Business Intelligence and Analytics: Improving Your Competency
title=Cross-Application, Enterprise Reporting}
Level No. 2: Cross-application,
enterprise reporting
Many
companies continue to struggle with aggregating enterprise data due to
political and technical issues. Knowledgeable technical resources can establish
a viable infrastructure with enterprise data warehouses or data marts, and
develop comprehensive extraction, transformation and loading (ETL), data
governance and cleansing routines. Often there is reluctance among business
units and functional areas to share data. This unproductive issue can only be
solved by high-level management commitment and support for an enterprise-wide
BI strategy.
A credible
enterprise data warehouse enables management to view a Single Version of the
Truth (SVOT).
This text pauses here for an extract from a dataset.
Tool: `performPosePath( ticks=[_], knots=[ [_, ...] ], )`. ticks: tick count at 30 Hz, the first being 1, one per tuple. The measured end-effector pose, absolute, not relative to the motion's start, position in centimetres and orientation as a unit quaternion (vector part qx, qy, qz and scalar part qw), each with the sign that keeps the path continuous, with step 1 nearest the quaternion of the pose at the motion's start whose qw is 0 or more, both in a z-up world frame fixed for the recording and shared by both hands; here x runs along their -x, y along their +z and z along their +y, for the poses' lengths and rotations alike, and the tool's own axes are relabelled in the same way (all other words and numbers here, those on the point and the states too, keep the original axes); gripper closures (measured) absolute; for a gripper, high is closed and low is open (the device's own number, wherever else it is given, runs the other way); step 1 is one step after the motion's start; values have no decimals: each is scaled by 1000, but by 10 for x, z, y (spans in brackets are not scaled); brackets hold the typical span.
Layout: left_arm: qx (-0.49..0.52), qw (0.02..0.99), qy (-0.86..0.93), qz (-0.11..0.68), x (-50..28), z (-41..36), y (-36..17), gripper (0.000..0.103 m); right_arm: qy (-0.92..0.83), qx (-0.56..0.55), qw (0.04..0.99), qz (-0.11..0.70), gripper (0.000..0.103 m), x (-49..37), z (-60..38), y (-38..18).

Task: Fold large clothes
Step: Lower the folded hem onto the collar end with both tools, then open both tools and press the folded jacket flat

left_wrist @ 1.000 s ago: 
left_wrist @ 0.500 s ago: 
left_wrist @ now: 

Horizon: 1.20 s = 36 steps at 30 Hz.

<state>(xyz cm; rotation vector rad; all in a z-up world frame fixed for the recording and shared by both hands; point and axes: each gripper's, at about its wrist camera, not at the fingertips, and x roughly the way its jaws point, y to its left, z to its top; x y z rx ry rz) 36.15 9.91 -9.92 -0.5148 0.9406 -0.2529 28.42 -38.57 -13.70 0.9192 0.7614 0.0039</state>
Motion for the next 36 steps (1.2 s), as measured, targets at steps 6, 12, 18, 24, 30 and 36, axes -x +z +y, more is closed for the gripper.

Keep in mind that a data warehouse used for analytics needs to be
designed appropriately for this purpose.
Focus on
the immediate business issues to be solved and the associated data versus
trying to process all company data. Start with the business questions
and problems, not the data. This will help avoid the data warehouse "death
spiral" where companies attempt to do too much, too quickly.
It is not
uncommon for companies to get stuck attempting to perfect enterprise data and
spend years aggregating, integrating and cleansing data-and ignore solving
today's critical business issues. Unfortunately this "boil the ocean" approach
results in a significant loss of time, money and, ultimately, management
support.
There are
excellent BI tools available to leverage data warehouses that enable managers
and users to view canned or run ad hoc reports across applications. Dashboards
and scorecards, for example, allow management to monitor and track key
performance metrics and drill down for additional detail. Exception-based
reporting automatically notifies management if certain metrics exceed
thresholds.
Cross
tabs, pivot tables and online analytical processing (OLAP) cubes enable an
in-depth view of relationships between two sets of variables (that is, sales
revenue per quarter or year related to geographic location).
To their
detriment, companies often stop at this stage and forego additional
opportunities for advanced analysis.